8.2.2 Plot interactive L-function using plotly for CHAS

# Code chunk for plotting interactive L-function
title <- "Pairwise Distance: L function"

Lcsr_df <- as.data.frame(L_CHAS)

colour=c("#0D657D","#ee770d","#D3D3D3")
csr_plot <- ggplot(Lcsr_df, aes(r, obs-r))+
  # plot observed value
  geom_line(colour=c("#4d4d4d"))+
  geom_line(aes(r,theo-r), colour="red", linetype = "dashed")+
  # plot simulation envelopes
  geom_ribbon(aes(ymin=lo-r,ymax=hi-r),alpha=0.1, colour=c("#91bfdb")) +
  xlab("Distance r (m)") +
  ylab("L(r)-r") +
  geom_rug(data=Lcsr_df[Lcsr_df$obs > Lcsr_df$hi,], sides="b", colour=colour[1])  +
  geom_rug(data=Lcsr_df[Lcsr_df$obs < Lcsr_df$lo,], sides="b", colour=colour[2]) +
  geom_rug(data=Lcsr_df[Lcsr_df$obs >= Lcsr_df$lo & Lcsr_df$obs <= Lcsr_df$hi,], sides="b", color=colour[3]) +
  theme_tufte()+
  ggtitle(title)

text1<-"Significant clustering"
text2<-"Significant segregation"
text3<-"Not significant clustering/segregation"

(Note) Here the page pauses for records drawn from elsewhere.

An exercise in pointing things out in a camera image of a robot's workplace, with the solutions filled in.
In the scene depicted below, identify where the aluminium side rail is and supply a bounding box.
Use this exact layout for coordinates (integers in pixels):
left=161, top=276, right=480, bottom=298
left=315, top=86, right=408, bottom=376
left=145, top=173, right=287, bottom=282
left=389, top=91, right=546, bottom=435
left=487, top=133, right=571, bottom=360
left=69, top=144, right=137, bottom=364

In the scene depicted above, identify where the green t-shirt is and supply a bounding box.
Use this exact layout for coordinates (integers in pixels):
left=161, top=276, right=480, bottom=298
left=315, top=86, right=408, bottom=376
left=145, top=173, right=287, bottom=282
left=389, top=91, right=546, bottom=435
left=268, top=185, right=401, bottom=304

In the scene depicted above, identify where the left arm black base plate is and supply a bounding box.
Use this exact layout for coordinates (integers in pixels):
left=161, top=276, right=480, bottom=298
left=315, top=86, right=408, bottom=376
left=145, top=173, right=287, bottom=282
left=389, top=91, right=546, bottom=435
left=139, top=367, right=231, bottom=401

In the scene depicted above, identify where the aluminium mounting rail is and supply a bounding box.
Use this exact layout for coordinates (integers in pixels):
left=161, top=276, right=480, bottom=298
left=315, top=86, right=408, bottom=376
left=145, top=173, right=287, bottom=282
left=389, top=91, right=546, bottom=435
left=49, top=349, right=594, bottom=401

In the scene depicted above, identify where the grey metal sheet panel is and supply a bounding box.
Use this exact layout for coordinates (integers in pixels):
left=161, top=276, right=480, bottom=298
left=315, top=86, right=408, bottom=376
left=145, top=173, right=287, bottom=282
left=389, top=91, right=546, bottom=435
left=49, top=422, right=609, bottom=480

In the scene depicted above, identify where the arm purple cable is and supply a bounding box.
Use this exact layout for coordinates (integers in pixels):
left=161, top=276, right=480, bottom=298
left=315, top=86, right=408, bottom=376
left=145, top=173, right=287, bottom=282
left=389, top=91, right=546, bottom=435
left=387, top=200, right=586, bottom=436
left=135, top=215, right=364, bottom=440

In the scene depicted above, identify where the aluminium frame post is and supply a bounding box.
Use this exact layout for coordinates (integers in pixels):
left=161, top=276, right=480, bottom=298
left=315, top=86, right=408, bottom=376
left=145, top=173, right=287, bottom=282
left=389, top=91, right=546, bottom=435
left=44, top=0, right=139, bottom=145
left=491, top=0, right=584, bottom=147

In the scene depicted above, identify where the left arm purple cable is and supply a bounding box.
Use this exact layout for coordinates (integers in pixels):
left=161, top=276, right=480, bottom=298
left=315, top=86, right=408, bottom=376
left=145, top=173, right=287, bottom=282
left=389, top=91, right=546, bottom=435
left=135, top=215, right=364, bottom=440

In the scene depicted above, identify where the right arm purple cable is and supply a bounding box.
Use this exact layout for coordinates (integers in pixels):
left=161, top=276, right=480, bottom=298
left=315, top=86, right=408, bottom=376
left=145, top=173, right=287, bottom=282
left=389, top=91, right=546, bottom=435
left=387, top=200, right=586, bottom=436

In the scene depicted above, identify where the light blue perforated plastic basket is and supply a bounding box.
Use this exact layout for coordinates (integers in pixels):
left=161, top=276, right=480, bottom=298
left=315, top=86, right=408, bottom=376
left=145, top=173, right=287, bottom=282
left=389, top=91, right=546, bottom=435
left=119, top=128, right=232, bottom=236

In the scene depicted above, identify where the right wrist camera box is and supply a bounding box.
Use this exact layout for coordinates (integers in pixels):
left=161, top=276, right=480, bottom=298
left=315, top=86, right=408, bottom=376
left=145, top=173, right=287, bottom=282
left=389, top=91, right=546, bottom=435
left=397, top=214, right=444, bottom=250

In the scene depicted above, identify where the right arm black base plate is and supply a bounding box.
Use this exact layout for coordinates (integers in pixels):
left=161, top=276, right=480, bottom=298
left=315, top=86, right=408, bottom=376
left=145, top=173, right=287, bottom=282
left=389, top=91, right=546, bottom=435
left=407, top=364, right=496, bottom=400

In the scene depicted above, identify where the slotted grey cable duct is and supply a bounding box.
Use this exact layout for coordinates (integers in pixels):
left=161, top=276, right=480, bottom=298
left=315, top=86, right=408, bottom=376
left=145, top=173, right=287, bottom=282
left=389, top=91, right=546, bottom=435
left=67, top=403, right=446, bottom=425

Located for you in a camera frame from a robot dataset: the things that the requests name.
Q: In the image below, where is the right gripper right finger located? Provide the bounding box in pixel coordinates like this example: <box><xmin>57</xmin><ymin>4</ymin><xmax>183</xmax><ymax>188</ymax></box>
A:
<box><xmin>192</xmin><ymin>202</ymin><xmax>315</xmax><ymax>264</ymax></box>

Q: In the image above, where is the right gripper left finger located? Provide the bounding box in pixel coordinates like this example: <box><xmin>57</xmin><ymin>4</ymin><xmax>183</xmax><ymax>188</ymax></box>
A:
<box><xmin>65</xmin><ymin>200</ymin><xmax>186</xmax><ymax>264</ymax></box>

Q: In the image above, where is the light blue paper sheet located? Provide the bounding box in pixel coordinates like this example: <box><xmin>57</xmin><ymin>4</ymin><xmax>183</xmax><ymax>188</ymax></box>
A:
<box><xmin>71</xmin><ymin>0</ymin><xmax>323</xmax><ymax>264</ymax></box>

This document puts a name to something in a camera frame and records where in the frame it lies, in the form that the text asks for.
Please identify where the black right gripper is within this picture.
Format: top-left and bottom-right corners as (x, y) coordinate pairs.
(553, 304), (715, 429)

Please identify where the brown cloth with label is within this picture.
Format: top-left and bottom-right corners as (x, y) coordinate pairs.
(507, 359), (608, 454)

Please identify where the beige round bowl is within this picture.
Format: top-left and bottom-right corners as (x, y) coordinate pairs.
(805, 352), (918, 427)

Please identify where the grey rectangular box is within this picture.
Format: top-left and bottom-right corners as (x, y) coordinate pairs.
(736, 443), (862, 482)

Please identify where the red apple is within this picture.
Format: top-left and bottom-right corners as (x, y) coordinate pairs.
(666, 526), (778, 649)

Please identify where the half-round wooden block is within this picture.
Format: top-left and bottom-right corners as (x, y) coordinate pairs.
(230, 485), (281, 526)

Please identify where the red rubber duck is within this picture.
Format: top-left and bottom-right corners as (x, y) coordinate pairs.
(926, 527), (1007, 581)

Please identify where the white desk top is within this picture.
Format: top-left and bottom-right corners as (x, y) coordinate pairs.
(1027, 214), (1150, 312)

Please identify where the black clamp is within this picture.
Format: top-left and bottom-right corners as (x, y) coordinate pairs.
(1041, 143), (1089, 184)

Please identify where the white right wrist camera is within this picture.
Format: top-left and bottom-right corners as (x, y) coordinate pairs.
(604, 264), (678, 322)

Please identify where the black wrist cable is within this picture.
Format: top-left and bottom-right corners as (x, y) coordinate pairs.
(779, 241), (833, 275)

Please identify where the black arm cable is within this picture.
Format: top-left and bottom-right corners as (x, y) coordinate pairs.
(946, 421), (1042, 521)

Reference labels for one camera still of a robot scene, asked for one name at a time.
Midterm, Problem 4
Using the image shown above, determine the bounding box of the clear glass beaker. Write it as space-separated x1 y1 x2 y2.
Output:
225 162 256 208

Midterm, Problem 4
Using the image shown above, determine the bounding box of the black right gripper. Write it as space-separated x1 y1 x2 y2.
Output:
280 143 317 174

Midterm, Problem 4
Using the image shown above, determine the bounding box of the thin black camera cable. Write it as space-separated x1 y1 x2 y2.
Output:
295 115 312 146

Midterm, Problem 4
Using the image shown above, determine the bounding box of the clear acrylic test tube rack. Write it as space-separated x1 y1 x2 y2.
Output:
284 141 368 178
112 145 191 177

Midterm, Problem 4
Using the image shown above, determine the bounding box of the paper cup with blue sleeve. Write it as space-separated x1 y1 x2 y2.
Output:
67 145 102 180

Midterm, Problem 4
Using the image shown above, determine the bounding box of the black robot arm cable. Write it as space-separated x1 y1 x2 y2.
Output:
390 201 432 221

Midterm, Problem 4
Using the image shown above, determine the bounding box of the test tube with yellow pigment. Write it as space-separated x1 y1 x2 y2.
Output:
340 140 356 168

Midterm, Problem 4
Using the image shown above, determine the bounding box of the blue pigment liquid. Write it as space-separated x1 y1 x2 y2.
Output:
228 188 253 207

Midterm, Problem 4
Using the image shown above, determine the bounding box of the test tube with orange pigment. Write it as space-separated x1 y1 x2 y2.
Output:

# the below conditional statement is required to ensure that the labels (text1/2/3) are assigned to the correct traces
if (nrow(Lcsr_df[Lcsr_df$obs > Lcsr_df$hi,])==0){ 
  if (nrow(Lcsr_df[Lcsr_df$obs < Lcsr_df$lo,])==0){ 
    ggplotly(csr_plot, dynamicTicks=T) %>%
      style(text = text3, traces = 4) %>%
      rangeslider() 
  }else if (nrow(Lcsr_df[Lcsr_df$obs >= Lcsr_df$lo & Lcsr_df$obs <= Lcsr_df$hi,])==0){ 
    ggplotly(csr_plot, dynamicTicks=T) %>%
      style(text = text2, traces = 4) %>%
      rangeslider() 
  }else {
    ggplotly(csr_plot, dynamicTicks=T) %>%
      style(text = text2, traces = 4) %>%
      style(text = text3, traces = 5) %>%
      rangeslider() 
  }
} else if (nrow(Lcsr_df[Lcsr_df$obs < Lcsr_df$lo,])==0){
  if (nrow(Lcsr_df[Lcsr_df$obs >= Lcsr_df$lo & Lcsr_df$obs <= Lcsr_df$hi,])==0){
    ggplotly(csr_plot, dynamicTicks=T) %>%
      style(text = text1, traces = 4) %>%
      rangeslider() 
  } else{
    ggplotly(csr_plot, dynamicTicks=T) %>%
      style(text = text1, traces = 4) %>%
      style(text = text3, traces = 5) %>%
      rangeslider()
  }
} else{
  ggplotly(csr_plot, dynamicTicks=T) %>%
    style(text = text1, traces = 4) %>%
    style(text = text2, traces = 5) %>%
    style(text = text3, traces = 6) %>%
    rangeslider()
  }

Childcare tends to be closer to each other as compared to CHAS clinic.